Traveling to Mecca for Hajj

By admin / October 13, 2020

Hajj, the pilgrimage remains one of the major annual gatherings on the planet. However, due to the threat of the coronavirus pandemic, the pilgrimage was closed this year. However, Saudi Arabia recently announced that the Hajj will not be canceled but will be limited in attendance and allowed for some Muslims who reside in the country. Ever since the news, there has been a surge in the flight ticket booking for Hajj pilgrims.

Saudi Arabia has a peak number of Covid-19 infections in the Arab world. The country is still dealing with coronavirus, and the severe restrictions on Hajj are much needed to keep the country and the pilgrims safe. Jeddah that is famous for looking after hajj Pilgrims traditionally and historically, is sure going to miss those heavy influxes of pilgrims in Saudi Arabia this year.

Hajj has always been both a religious and economic significance for Saudi Arabia. Typically, every year, about 2 billion Muslims perform the Hajj and travel to Mecca, which is considered the final Pillar of Islam. Every Muslim adult is expected to complete at least one Hajj, and it is looped upon as a trip of a lifetime for Muslims. Due to the pandemic, only about 10,000 Muslim residents of Saudi Arabi will be allowed to attend. For the first time in decades, there would be no international travelers, and the majority of those travelers selected to take part are foreign and local residents of Saudi Arabia and aged between 20 and 50.

Hajj is going to be truly exceptional this year because of the extraordinary circumstances due to the coronavirus pandemic and the precautionary measures. The government is keen on providing a safe and healthy Hajj for all pilgrims and has made special arrangements at hotels near masjid Al Haram. Only those travelers who pass the rigorous selection process and go through the self-isolation period are allowed to enter the holy cities of Mecca and Medina. These travelers also get the privilege of performing Hajj on behalf of the whole Muslim world.
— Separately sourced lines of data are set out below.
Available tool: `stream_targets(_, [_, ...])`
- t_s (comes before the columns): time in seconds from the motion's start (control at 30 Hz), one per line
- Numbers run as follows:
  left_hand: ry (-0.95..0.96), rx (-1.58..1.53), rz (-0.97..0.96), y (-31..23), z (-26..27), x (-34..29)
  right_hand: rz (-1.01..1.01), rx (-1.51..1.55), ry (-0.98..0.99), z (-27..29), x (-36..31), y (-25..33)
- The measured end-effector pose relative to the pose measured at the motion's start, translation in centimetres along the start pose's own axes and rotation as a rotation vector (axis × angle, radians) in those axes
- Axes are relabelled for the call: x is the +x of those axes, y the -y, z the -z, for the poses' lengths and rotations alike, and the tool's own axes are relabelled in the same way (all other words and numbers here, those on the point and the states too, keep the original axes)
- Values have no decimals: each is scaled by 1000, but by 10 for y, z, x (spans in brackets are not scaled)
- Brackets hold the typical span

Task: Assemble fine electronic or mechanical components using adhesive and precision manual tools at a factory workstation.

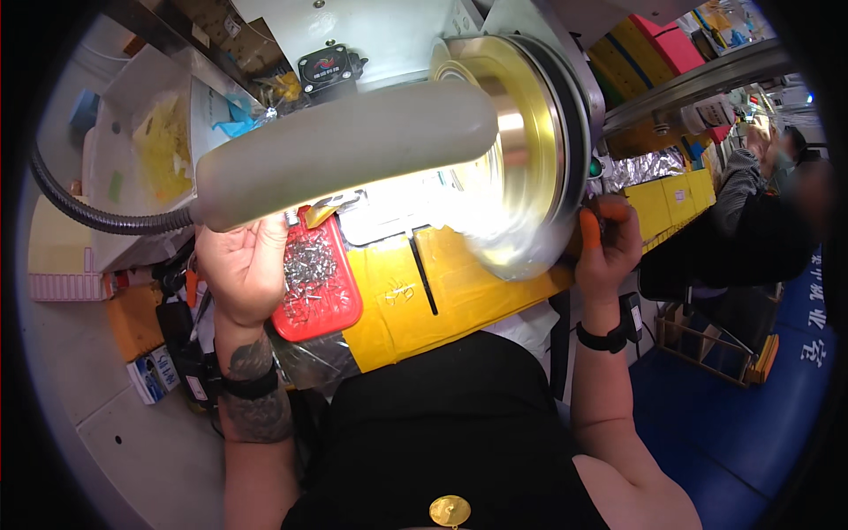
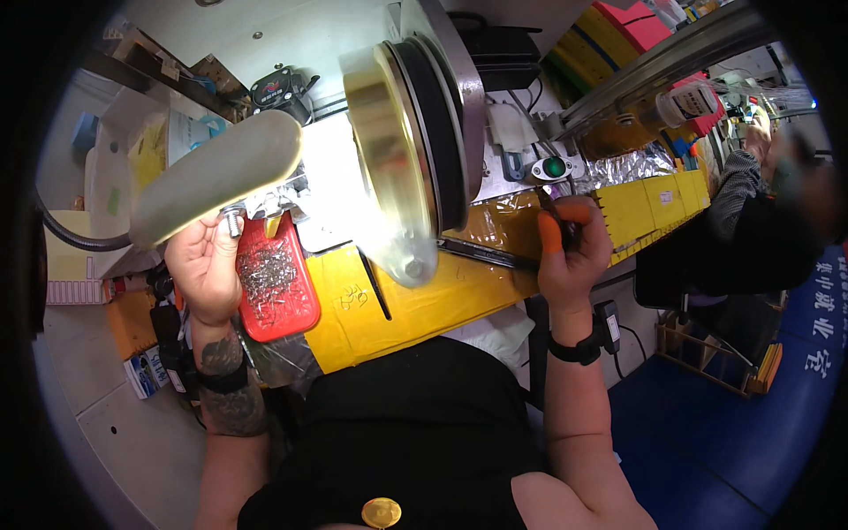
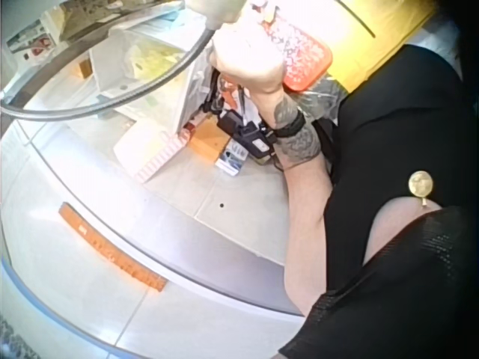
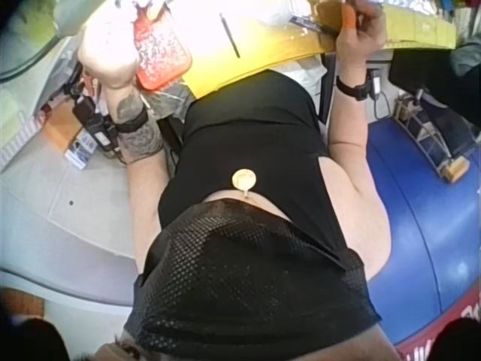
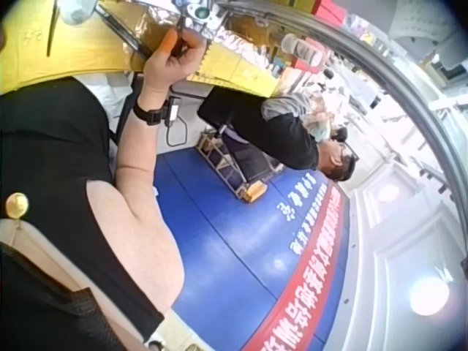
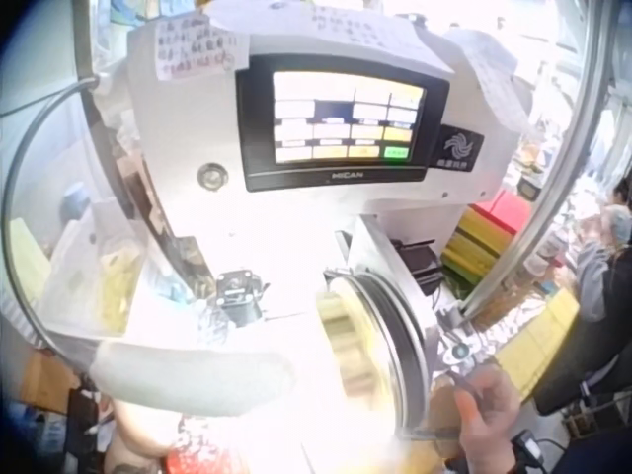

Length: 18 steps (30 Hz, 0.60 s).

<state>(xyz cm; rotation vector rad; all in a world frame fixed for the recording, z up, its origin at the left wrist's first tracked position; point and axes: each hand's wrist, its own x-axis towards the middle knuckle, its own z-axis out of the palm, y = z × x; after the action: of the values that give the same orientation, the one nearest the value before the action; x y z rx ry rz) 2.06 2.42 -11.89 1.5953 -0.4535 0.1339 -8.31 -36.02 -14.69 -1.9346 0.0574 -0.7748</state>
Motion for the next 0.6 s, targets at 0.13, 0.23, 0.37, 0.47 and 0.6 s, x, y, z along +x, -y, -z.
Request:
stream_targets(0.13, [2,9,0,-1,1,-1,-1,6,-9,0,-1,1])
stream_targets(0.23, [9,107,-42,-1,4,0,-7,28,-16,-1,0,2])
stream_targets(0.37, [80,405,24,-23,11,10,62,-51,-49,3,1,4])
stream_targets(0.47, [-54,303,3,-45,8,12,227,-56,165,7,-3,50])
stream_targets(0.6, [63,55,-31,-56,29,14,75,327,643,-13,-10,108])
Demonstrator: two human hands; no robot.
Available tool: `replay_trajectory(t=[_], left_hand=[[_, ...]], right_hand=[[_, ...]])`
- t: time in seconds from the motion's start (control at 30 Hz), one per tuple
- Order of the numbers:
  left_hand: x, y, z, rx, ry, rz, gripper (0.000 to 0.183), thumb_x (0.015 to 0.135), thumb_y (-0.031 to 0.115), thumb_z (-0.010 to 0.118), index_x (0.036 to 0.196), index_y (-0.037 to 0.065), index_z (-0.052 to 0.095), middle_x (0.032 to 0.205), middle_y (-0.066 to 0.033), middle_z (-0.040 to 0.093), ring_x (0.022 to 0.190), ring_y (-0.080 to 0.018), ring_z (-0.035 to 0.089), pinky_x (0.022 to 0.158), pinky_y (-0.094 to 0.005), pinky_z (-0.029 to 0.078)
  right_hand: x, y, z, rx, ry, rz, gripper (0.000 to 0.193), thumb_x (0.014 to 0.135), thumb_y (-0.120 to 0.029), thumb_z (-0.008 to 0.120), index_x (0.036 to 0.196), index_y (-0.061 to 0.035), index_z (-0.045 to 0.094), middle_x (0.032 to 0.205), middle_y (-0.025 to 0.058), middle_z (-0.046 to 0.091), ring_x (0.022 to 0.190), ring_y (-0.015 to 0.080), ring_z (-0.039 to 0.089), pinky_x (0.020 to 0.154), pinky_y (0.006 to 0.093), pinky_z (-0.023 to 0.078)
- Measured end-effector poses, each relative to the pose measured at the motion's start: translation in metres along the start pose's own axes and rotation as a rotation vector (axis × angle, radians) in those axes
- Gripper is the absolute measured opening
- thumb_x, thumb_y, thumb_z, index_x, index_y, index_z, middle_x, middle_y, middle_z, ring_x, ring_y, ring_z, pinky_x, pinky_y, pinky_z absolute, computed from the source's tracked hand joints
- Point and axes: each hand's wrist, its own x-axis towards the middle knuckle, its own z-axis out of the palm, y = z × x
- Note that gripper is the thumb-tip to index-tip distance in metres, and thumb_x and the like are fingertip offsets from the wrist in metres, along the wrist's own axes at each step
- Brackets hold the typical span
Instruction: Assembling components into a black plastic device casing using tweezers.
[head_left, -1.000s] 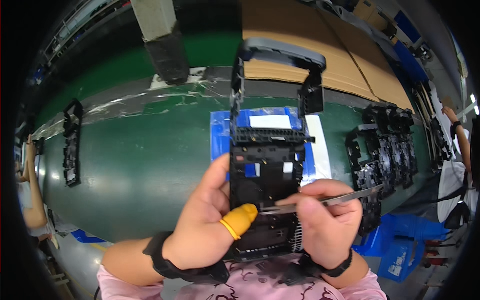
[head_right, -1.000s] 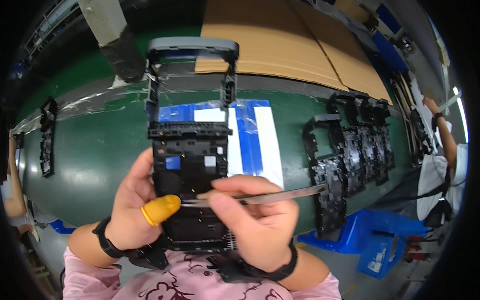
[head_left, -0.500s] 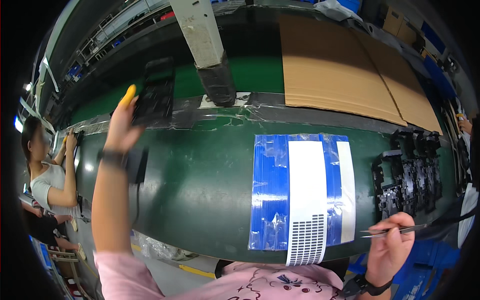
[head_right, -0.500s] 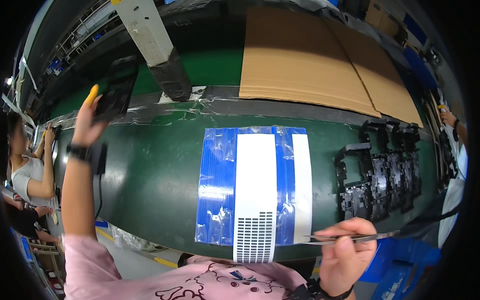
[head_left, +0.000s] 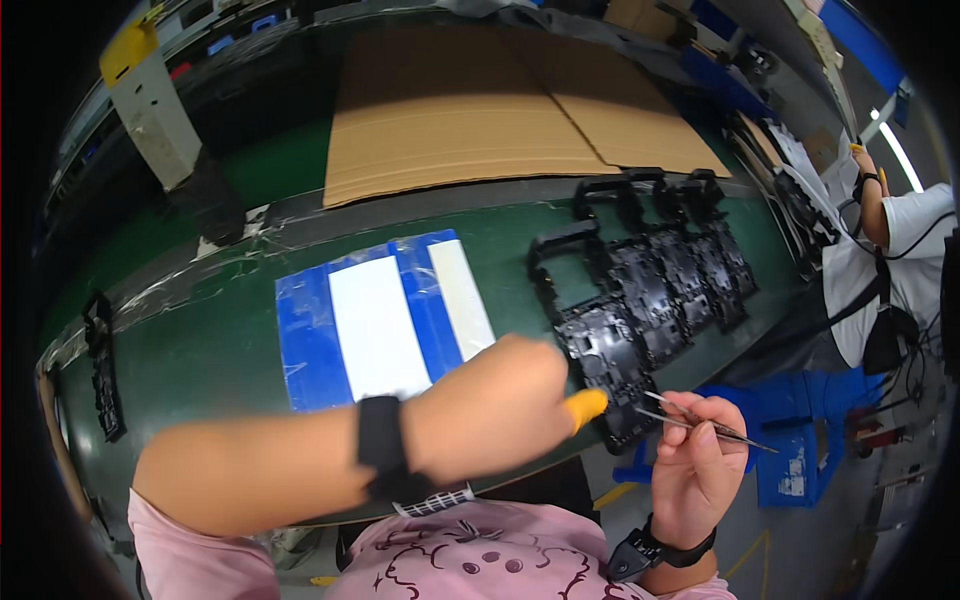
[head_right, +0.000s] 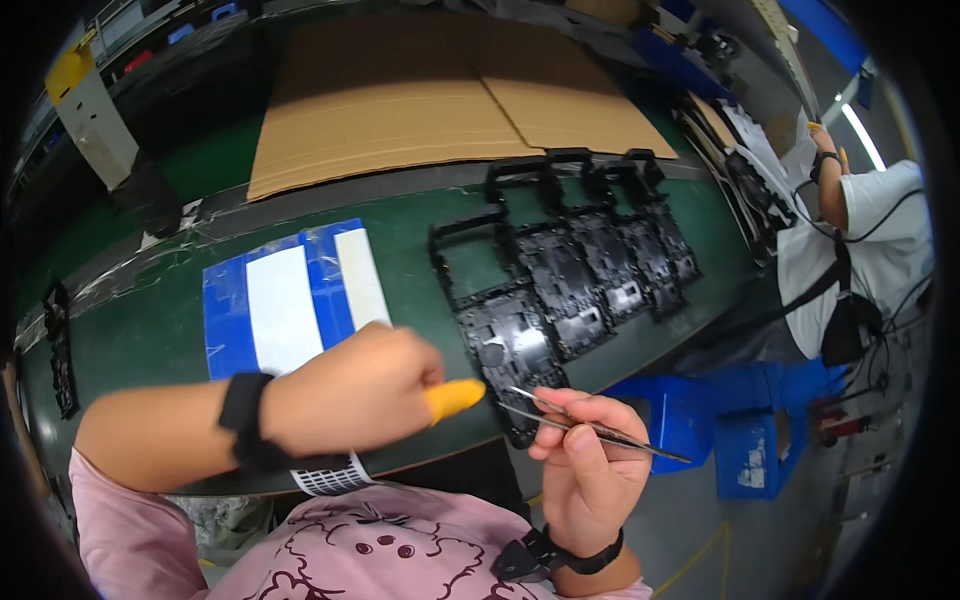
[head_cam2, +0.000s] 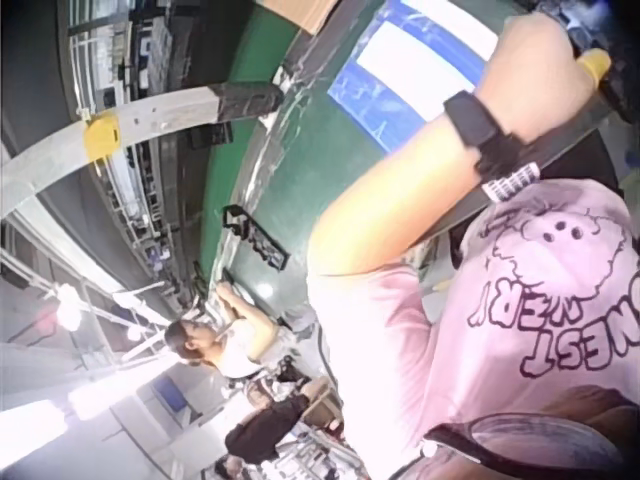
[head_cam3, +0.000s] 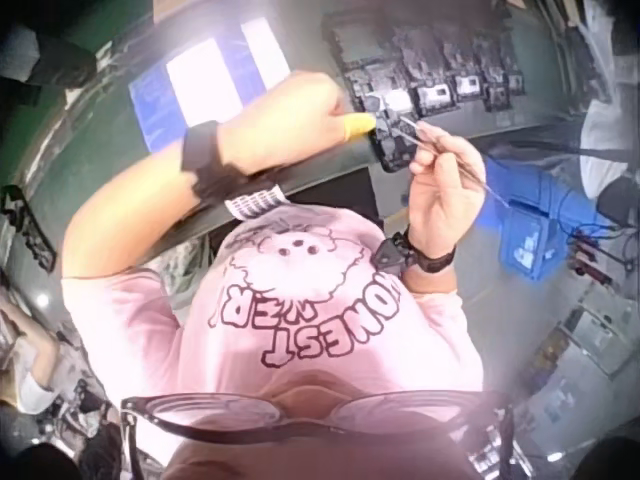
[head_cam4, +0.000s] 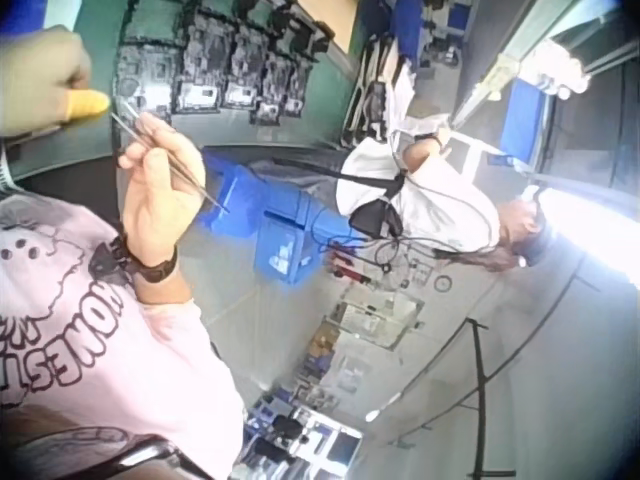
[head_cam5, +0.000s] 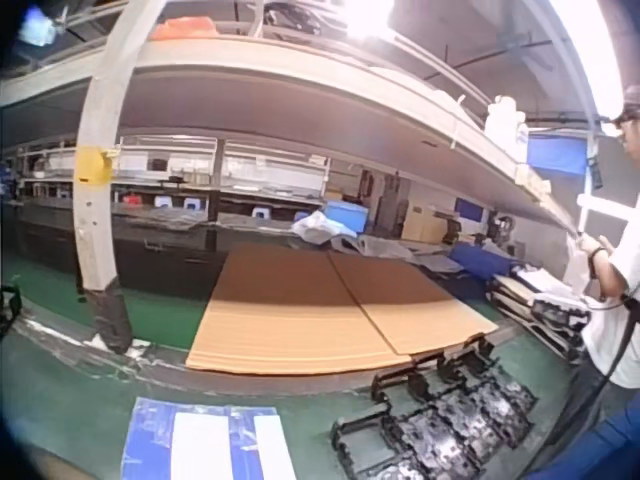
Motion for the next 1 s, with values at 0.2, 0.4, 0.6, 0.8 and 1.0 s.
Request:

These participants are chosen in an online process, and once they arrive in Mecca, their temperature is taken, and they are asked to quarantine for two weeks.

There are special instructions for the pilgrims and clear guidelines as they carry out detailed rituals over five days. They wear a special garment that stands for human equality and unity, take part in the symbolic stoning of evil and move in a counter-clockwise circular procession around the Kaaba. The Grand Mosque crew is already busy with the cleaning and maintenance work, as well as ensure social distancing between the pilgrims. The pilgrims are asked not to touch the Kaaba, the cube-shaped building in the center. They are given disinfected stones for the ritual, a hand sanitizer, and a prayer rug.

Hajj makes up for everything for these pilgrims, after staying away from their family and going through the isolation. These faithful Muslims feel both lucky and obliged to make the pilgrimage as they make their journey to Mecca.